I don’t think my father ever looked at me the same way since that meeting. Sometimes I wish we had never had it. I knew, later on when I was older, that both my parents felt bad about not being able to provide more opportunities for me, the least of which was a private high school with extra attention. It wasn’t a big secret that the public school I attended was barely keeping its head above state requirements. The classes were very large, the building in disrepair, and the teachers generally discouraged because of the lack of support and the discipline problems.

I also knew that I was something of an educational oasis for all my teachers. Navigating through the desert of students who were disinterested, tired from staying up too late, and otherwise unmotivated, my teachers sometimes clung to me in embarrassing ways. Many times, during my English and history classes in particular, my teachers would act as if there were only two people in the room, they and I. I knew how much the other students resented me because of that. Even though they showed little interest in the subject being discussed, they hated being ignored.

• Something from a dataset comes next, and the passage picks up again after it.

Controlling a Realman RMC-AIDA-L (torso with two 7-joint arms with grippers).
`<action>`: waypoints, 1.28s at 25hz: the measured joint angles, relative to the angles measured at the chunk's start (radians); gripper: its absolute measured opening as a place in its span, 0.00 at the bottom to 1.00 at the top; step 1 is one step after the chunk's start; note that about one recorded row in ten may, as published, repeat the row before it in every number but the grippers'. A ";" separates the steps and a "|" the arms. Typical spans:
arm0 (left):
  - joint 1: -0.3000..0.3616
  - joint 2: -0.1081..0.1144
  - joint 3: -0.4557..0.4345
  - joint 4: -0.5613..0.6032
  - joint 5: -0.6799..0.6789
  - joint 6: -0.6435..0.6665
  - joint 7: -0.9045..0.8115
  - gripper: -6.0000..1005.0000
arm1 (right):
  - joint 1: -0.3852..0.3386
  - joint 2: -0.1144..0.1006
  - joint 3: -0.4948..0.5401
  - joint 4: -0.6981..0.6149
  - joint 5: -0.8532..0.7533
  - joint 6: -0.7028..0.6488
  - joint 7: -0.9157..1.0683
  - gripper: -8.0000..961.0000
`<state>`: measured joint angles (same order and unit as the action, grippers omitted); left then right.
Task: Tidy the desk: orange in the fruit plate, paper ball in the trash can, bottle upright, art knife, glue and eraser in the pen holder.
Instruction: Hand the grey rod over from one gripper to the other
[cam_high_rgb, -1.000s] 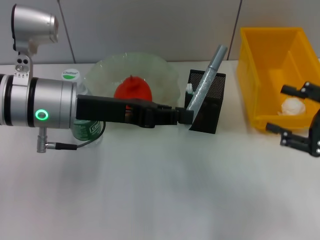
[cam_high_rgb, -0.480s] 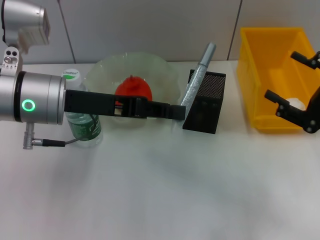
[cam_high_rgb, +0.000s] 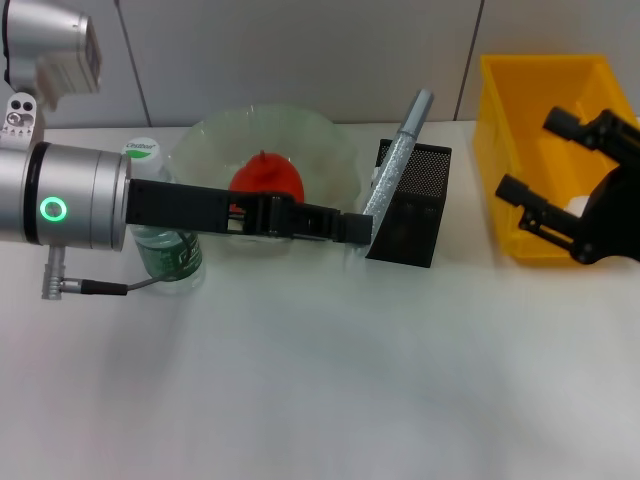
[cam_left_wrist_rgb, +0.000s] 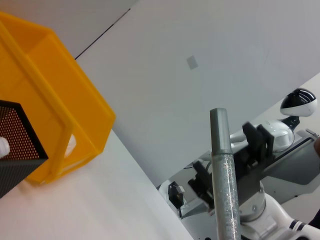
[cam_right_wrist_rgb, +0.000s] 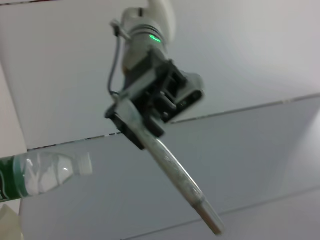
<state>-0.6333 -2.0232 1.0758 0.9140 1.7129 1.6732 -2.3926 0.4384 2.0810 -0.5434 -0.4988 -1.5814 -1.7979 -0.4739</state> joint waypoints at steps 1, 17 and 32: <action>-0.001 0.000 -0.002 0.000 0.000 0.000 -0.003 0.15 | 0.002 0.000 -0.010 0.009 0.001 0.000 -0.030 0.74; 0.006 -0.016 -0.023 -0.085 -0.008 0.020 -0.040 0.15 | 0.077 -0.001 -0.066 0.221 0.003 -0.002 -0.473 0.74; 0.011 -0.018 -0.064 -0.148 -0.009 0.029 -0.038 0.15 | 0.122 -0.001 -0.096 0.334 0.003 0.024 -0.634 0.74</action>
<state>-0.6220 -2.0417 1.0116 0.7665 1.7041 1.7019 -2.4308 0.5604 2.0797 -0.6397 -0.1646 -1.5783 -1.7742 -1.1081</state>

There was nothing worse than being treated as though you were invisible. Many saw that enough in their own homes. I knew that was why they acted out so much, but one thing I tried to avoid was diagnosing the behavior of my classmates in front of them. Even a side remark would result in my being called “Dr. Corliss.” They’d chant it after me in the hallways or write it in lipstick on my hall locker.

Over time, my classmates came up with all sorts of terrible names for me, born of their resentment of all the attention I got. Maybe I was merely a living reminder of how they were becoming failures. If you consistently received fifties or even forties on tests, you didn’t want to confront someone who never received anything less than a hundred.

“Egghead” wasn’t a satisfactory name for me. Instead, they would call me “Suck-Up” or “Bun Kisser,” even though I didn’t have to do anything extra to win my teachers’ respect.